> _WORK TO BE COMPLETED_: An exact transcription of the data below is needed.

▶

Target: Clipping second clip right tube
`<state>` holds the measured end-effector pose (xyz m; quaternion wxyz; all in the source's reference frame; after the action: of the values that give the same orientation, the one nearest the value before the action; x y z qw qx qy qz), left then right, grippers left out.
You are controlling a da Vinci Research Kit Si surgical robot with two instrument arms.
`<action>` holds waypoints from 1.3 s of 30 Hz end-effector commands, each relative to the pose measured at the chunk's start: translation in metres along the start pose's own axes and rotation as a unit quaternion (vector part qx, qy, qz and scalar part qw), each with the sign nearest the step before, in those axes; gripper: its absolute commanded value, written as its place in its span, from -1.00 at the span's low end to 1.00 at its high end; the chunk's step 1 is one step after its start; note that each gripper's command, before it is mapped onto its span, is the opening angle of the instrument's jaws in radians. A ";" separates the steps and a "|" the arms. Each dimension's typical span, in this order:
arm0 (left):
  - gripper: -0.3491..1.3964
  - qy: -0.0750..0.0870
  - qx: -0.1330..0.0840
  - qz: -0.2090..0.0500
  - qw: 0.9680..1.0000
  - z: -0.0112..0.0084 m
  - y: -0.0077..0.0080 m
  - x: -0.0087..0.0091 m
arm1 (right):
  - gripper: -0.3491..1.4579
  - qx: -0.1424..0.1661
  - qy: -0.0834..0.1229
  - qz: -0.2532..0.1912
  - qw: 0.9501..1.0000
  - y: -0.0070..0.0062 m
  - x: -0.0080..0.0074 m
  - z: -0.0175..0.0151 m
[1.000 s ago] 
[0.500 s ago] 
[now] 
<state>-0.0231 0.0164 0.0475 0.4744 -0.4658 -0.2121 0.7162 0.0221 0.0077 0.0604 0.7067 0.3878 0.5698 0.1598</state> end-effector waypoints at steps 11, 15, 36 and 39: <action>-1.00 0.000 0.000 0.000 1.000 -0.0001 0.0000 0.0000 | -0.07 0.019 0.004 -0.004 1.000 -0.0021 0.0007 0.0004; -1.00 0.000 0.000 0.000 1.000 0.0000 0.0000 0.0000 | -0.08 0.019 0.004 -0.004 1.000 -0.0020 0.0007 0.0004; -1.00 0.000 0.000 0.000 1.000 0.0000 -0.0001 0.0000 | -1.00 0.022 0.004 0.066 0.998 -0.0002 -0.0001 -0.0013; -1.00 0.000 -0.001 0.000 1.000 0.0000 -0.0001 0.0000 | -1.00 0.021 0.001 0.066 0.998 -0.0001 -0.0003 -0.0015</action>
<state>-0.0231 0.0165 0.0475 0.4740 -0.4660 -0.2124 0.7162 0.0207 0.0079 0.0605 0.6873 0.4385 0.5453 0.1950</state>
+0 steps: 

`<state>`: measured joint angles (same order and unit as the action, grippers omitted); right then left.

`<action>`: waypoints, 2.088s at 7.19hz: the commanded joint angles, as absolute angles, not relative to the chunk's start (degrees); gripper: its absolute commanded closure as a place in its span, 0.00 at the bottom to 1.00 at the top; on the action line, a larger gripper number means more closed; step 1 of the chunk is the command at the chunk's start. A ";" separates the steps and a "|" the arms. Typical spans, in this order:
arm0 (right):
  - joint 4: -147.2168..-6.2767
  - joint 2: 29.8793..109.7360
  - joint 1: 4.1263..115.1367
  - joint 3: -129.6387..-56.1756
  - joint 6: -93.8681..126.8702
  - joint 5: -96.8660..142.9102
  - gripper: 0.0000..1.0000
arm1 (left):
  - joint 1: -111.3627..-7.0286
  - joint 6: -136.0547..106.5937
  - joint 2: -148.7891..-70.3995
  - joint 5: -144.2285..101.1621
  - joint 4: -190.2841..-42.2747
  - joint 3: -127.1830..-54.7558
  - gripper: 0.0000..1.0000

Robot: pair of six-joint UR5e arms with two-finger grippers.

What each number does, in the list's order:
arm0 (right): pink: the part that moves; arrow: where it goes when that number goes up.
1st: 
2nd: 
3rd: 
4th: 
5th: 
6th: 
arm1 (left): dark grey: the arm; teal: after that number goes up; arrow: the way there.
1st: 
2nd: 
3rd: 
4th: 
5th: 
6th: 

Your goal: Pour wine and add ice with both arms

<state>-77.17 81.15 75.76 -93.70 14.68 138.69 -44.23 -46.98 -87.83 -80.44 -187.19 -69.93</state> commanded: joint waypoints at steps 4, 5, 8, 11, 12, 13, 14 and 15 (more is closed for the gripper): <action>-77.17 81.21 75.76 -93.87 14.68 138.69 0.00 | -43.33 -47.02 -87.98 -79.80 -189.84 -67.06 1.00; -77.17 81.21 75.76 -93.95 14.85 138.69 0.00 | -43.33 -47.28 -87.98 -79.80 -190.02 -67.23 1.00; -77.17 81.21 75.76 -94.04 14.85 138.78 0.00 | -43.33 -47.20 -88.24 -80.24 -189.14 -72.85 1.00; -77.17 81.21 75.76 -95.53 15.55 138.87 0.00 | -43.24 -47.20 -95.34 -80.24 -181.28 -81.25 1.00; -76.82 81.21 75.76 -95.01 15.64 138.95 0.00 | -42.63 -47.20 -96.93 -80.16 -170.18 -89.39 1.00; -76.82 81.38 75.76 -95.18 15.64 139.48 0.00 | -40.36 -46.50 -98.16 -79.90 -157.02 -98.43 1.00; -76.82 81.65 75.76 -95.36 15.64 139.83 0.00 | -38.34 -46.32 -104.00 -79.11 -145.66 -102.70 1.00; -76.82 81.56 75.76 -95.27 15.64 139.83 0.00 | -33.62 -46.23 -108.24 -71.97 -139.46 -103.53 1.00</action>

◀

> _SOLUTION FOR THIS EXERCISE_:
Target: Clipping second clip right tube
`<state>` holds the measured end-effector pose (xyz m; quaternion wxyz; all in the source's reference frame; after the action: of the values that give the same orientation, the one nearest the value before the action; x y z qw qx qy qz), left then right, grippers left out.
You are controlling a da Vinci Research Kit Si surgical robot with two instrument arms.
`<action>` holds waypoints from 1.3 s of 30 Hz end-effector commands, each relative to the pose measured at the chunk's start: translation in metres along the start pose's own axes and rotation as a unit quaternion (vector part qx, qy, qz and scalar part qw), each with the sign nearest the step before, in those axes; gripper: its absolute commanded value, written as its place in its span, from -1.00 at the span's low end to 1.00 at its high end; the chunk's step 1 is one step after its start; note that each gripper's command, before it is mapped onto its span, is the opening angle of the instrument's jaws in radians. A ";" separates the steps and a "|" the arms. Each dimension's typical span, in this order:
arm0 (left):
  - gripper: -0.3491..1.3964
  - qy: -0.0750..0.0870
  - qx: -0.1330..0.0840
  - qz: -0.2090..0.0500
  - qw: 0.9680..1.0000
  - z: -0.0112..0.0084 m
  - y: -0.0077..0.0080 m
  - x: -0.0087..0.0091 m
arm1 (right):
  - gripper: -0.3491..1.4579
  - qx: -0.1424..0.1661
  - qy: -0.0834..0.1229
  - qz: -0.2532..0.1912
  - qw: 0.9501..1.0000
  - y: -0.0070..0.0062 m
  - x: -0.0080..0.0074 m
  - z: -0.0175..0.0151 m
[1.000 s ago] 
[0.500 s ago] 
[now] 
<state>-0.0231 0.0164 0.0475 0.4744 -0.4658 -0.2121 0.7162 0.0221 0.0077 0.0604 0.7067 0.3878 0.5698 0.1598</state> end-effector waypoints at steps 11, 15, 36 and 39: <action>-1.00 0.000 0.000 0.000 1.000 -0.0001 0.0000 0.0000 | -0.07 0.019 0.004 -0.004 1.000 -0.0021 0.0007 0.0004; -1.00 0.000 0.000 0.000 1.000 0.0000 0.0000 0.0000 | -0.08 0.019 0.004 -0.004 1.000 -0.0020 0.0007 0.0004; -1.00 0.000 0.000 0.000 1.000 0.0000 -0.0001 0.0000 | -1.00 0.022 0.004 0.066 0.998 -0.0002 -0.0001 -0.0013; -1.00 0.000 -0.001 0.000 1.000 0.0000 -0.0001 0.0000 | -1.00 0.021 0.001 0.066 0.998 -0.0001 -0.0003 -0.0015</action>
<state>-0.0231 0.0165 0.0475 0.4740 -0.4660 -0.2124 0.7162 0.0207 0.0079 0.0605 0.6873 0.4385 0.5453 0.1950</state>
+0 steps: 

`<state>`: measured joint angles (same order and unit as the action, grippers omitted); right then left.

`<action>`: waypoints, 2.088s at 7.19hz: the commanded joint angles, as absolute angles, not relative to the chunk's start (degrees); gripper: its absolute commanded closure as a place in its span, 0.00 at the bottom to 1.00 at the top; on the action line, a larger gripper number means more closed; step 1 of the chunk is the command at the chunk's start. A ";" separates the steps and a "|" the arms. Typical spans, in this order:
arm0 (right):
  - joint 4: -147.2168..-6.2767
  - joint 2: 29.8793..109.7360
  - joint 1: 4.1263..115.1367
  - joint 3: -129.6387..-56.1756
  - joint 6: -93.8681..126.8702
  - joint 5: -96.8660..142.9102
  - gripper: 0.0000..1.0000
arm1 (left):
  - joint 1: -111.3627..-7.0286
  - joint 6: -136.0547..106.5937
  - joint 2: -148.7891..-70.3995
  - joint 5: -144.2285..101.1621
  - joint 4: -190.2841..-42.2747
  - joint 3: -127.1830..-54.7558
  - gripper: 0.0000..1.0000

Robot: pair of six-joint UR5e arms with two-finger grippers.

What each number does, in the list's order:
arm0 (right): pink: the part that moves; arrow: where it goes when that number goes up.
1st: 
2nd: 
3rd: 
4th: 
5th: 
6th: 
arm1 (left): dark grey: the arm; teal: after that number goes up; arrow: the way there.
1st: 
2nd: 
3rd: 
4th: 
5th: 
6th: 

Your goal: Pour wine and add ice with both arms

<state>-77.17 81.15 75.76 -93.70 14.68 138.69 -44.23 -46.98 -87.83 -80.44 -187.19 -69.93</state> commanded: joint waypoints at steps 4, 5, 8, 11, 12, 13, 14 and 15 (more is closed for the gripper): <action>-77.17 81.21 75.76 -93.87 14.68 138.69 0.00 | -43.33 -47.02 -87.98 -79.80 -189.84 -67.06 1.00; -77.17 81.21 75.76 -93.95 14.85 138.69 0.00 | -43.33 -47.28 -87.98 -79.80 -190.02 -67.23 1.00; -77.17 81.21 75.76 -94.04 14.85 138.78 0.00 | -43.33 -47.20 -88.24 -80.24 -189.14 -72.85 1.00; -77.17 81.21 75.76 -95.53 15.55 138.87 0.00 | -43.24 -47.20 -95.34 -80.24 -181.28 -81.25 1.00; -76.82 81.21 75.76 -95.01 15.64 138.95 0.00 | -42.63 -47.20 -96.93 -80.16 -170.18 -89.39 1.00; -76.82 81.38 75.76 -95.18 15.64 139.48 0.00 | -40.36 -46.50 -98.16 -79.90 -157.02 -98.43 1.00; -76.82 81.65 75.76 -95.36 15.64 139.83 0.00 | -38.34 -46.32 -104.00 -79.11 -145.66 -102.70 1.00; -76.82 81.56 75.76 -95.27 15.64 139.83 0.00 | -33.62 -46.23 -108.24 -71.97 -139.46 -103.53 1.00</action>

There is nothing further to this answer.